Annie last rode in her 20s but started again with Lambourn RDA in November 2017 on the advice of her social worker. She had been partially paralysed by a stroke on 12 May 2012 leaving her with left side weakness, especially in her hand and fingers.
In January 2018, Annie said “Riding has enabled me to walk without a stick because it has strengthened my core muscles. I haven’t used a wheelchair for months or a stick since before Christmas”
Her husband Stuart can’t believe the transformation in his wife since she started riding again.
“Annie had shut herself off from the world, but when she started riding again her confidence and poise came back. She was a different person.”
The rest of the family noticed the change in Annie after only six weeks of riding.
“She could do so much more, there was a massive difference.”
Annie has a private half an hour lesson each week at Lambourn RDA with instructor Frances Lochrane, who is the south region chairman and one of the region’s coaches.
“Within a couple of weeks of Annie coming to us she had stopped using her stick and her whole demeanour changed – she is much more positive. Riding appears to have helped her enormously.”
On 20 May 2018 Annie qualified at the RDA southern regionals for the RDA National Championships at Hartpury College on 13-15 July. Annie competed on Ant in the lead walk dressage test, overcoming her nerves and rode really well to complete her test.
“Frances and her staff are so friendly,” said Annie. “It’s a wonderful place, no-one should be afraid of trying riding again.”
On 21 June 2018, Annie was presented with an achievement award for her determination to succeed after her stroke, at the RDA Fun Day at Wellington Equestrian Centre.
“Today has given me the belief again that I can do it and riding is the one reason to get up in the morning. I am at my happiest sitting on a horse,” said Annie afterwards.
Edited from Horse & Hound Magazine
I started riding at Lambourn RDA in November 2017. Hand on heart, it has completely changed my life – for the better!
Following a diagnosis of MS in 2014, my world was turned upside down. My career disintegrated, and life revolved around hospitals, drugs, needles, and pain. I needed to change that so I thought about the things that gave me the greatest pleasure in life. Putting food and wine aside (!), my first love, horses, came to the front of my mind. I used to ride, a lot, but a busy career had put that on hold. Now I had time on my hands so I got in touch with Lambourn RDA.
At 43 years old with a sometimes invisible disability, I wasn’t sure if they’d take me on but I was welcomed with open arms. That first meeting with them quite literally changed the course of my life.
When I first arrived, the familiar smell of horse, hay and leather re-ignited a passion that had been dormant for many years. Pure joy! I felt at home, safe and supported. I rode every week, coached by fabulous instructors who understood my condition and gave me great confidence.

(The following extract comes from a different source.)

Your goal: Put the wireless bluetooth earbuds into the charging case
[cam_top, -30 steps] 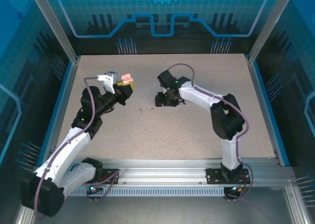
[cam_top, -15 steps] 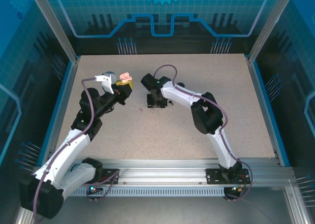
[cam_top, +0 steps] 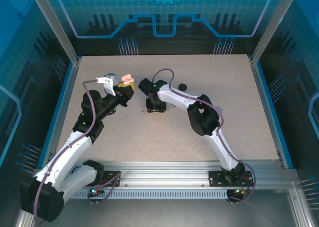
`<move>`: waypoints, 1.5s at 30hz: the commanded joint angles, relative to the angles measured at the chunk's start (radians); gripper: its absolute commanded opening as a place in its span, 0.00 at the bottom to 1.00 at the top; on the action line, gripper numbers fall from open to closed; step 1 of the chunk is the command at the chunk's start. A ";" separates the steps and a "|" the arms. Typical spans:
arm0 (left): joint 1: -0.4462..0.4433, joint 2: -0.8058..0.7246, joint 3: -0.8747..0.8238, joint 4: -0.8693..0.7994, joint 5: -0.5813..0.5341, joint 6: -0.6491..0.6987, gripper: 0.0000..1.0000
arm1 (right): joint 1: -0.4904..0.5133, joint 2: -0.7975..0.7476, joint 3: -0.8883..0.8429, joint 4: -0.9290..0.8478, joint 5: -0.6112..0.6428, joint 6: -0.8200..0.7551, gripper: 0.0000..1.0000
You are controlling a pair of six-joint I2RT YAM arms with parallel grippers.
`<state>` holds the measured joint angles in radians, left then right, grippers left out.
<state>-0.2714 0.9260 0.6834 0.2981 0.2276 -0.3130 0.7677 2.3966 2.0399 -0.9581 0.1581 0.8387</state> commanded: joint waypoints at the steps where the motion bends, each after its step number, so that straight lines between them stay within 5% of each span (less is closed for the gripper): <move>1: -0.005 -0.023 -0.013 0.046 -0.015 -0.005 0.00 | 0.015 0.035 0.036 -0.033 0.019 0.022 0.40; 24: -0.012 -0.021 -0.021 0.048 -0.010 -0.006 0.00 | 0.021 0.030 0.035 -0.004 0.016 0.020 0.17; 45: -0.084 -0.002 -0.058 0.233 0.060 0.138 0.00 | -0.071 -0.496 -0.313 0.255 0.034 -0.048 0.13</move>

I am now fitter and stronger as a result. I have goals, I have renewed self esteem and I ride whenever I can under Lambourn’s continuous guidance. I will start competing this summer in RDA Dressage – something I had never even dreamt of a couple of years ago!
So, if you’re thinking about giving this a go, stop thinking and pay Lambourn RDA a visit. I’m very glad I did!

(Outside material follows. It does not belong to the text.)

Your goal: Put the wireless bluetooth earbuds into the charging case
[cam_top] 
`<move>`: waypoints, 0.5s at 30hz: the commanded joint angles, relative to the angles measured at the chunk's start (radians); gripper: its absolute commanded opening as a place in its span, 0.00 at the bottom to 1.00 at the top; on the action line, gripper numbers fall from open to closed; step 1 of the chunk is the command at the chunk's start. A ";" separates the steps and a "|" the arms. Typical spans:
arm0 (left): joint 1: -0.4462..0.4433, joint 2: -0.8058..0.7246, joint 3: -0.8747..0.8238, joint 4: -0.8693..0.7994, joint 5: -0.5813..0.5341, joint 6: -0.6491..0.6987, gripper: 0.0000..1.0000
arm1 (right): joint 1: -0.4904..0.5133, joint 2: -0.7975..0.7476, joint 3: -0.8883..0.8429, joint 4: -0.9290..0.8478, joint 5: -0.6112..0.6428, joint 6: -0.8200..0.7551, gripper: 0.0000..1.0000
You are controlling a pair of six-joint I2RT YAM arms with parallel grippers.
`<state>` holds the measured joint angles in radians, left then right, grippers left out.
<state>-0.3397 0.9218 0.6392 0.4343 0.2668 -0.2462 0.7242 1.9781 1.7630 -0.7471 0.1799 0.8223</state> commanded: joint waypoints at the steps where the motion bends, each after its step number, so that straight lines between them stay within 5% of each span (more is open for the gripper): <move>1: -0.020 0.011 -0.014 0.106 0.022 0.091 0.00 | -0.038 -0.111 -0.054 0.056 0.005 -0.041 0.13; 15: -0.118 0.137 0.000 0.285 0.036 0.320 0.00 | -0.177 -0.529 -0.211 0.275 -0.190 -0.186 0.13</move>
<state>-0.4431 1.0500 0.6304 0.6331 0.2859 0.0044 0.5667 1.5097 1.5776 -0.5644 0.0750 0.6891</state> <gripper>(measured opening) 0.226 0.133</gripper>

My equine story starts when I was 5 years old when one Saturday my Aunt & Uncle could not take my cousin to her horse riding lesson, so my Mother and Father took her and I was just going along for the ride! That was it, I was hooked and from then on, without fail, come rain or shine, every spare moment you would find me at the stables, grooming horses, cleaning stables and riding, gaining every bit of knowledge I could.
In or around 1967, the stable owner asked me if I could help with children with special needs who came to ride from a local school. I was so pleased to have this amazing opportunity and experience of being able to volunteer and help with the ponies and children.

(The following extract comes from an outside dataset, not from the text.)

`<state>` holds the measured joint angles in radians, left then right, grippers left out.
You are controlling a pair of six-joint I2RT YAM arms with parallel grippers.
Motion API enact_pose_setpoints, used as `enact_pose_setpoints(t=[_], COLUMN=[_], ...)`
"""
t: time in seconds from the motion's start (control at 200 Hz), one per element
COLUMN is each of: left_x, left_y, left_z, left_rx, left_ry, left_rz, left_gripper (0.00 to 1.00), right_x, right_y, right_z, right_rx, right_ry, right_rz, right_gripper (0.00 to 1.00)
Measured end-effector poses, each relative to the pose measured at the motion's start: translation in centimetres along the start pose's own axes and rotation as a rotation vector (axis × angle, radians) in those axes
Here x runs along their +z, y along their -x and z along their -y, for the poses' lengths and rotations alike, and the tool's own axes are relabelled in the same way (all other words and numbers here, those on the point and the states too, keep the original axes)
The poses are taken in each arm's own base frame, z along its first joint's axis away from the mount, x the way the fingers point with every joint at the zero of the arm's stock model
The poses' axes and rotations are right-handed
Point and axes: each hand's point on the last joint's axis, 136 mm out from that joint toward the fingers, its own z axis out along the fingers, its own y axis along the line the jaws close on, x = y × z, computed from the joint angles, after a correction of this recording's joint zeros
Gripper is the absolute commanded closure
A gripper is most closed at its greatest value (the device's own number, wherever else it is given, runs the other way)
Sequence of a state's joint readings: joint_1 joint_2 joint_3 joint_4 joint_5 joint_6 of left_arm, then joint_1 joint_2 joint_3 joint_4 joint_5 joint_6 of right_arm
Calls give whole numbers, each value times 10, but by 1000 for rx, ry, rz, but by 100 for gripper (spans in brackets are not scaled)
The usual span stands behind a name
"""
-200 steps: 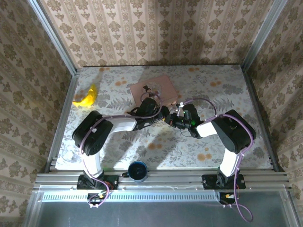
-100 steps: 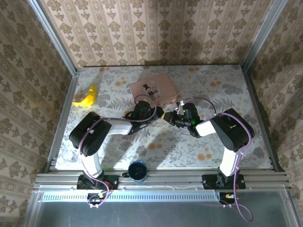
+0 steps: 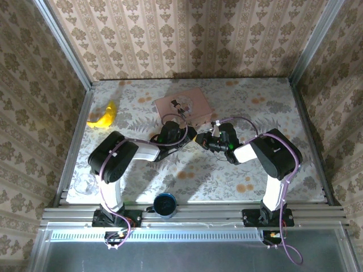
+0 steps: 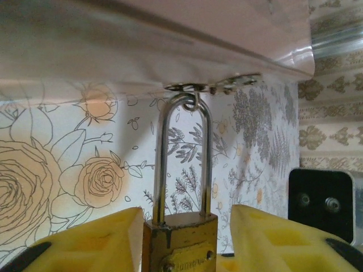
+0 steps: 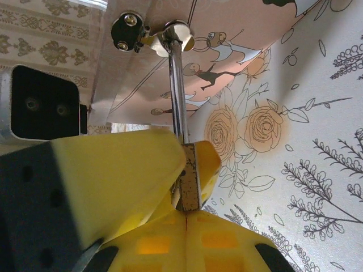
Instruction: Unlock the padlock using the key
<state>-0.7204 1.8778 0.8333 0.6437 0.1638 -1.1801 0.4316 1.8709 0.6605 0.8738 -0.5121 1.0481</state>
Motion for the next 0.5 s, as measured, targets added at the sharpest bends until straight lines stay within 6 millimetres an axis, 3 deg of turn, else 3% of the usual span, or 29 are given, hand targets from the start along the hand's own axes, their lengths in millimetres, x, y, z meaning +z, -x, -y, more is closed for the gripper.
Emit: enact_pose_setpoints(t=[0.105, 0.22, 0.5], left_x=[0, 0, 0], left_y=[3, 5, 8], left_z=[0, 0, 2], left_rx=[-1, -6, -13], left_ry=[-2, -5, -17], left_rz=[5, 9, 16], left_gripper=[65, 74, 96], right_x=[1, 2, 1], right_y=[2, 4, 7], right_z=[-2, -3, 0], right_rx=[0, -3, 5], right_ry=[7, 11, 3], right_rz=[5, 8, 17], right_gripper=[100, 100, 86])
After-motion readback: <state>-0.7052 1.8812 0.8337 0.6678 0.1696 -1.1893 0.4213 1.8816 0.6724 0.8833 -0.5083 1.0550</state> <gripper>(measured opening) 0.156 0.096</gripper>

Little did I know that many years later my life would be turned around and I would be that person on the horse with someone leading me, encouraging and helping me!
I had my first stroke 16yrs ago, which resulted in left side weakness. It took me lots and lots of hard work and determination to get better over the following 2 or 3yrs and finally I was back on track, or so I thought!!! Then I had another stroke which affected my speech/balance & coordination. To complicate matters, shortly afterwards I was diagnosed with breast cancer, which was a real shock.
As a result of this, I retreated into myself, never wanting to go anywhere or do anything “what was the point?” I’d say to myself. Then one day someone from West Berkshire health-care sector came to assess me and he suggested going along to Lambourn RDA.
I had not been on a horse for 10yrs or so and I had lost all my confidence as our own horses were too good for me to ride. But thanks to all the patient volunteers and staff at Lambourn RDA, I am back riding and Competing again, all be it a far lower level. So now, with fingers crossed, I’m hoping to get qualified again to compete In this years RDA National Championships with my special friend Wispa (the wonder horse). I really can’t say enough for the patience and efforts of all the instructors and volunteers at Lambourn RDA, thank you.
I have now been given the position of South Region Rider Representative, which goes to show, it’s not what you can’t do, but what you can do that makes the change.
The rest of the work is still on going. We have our ups and downs, but more ups than downs now thankfully.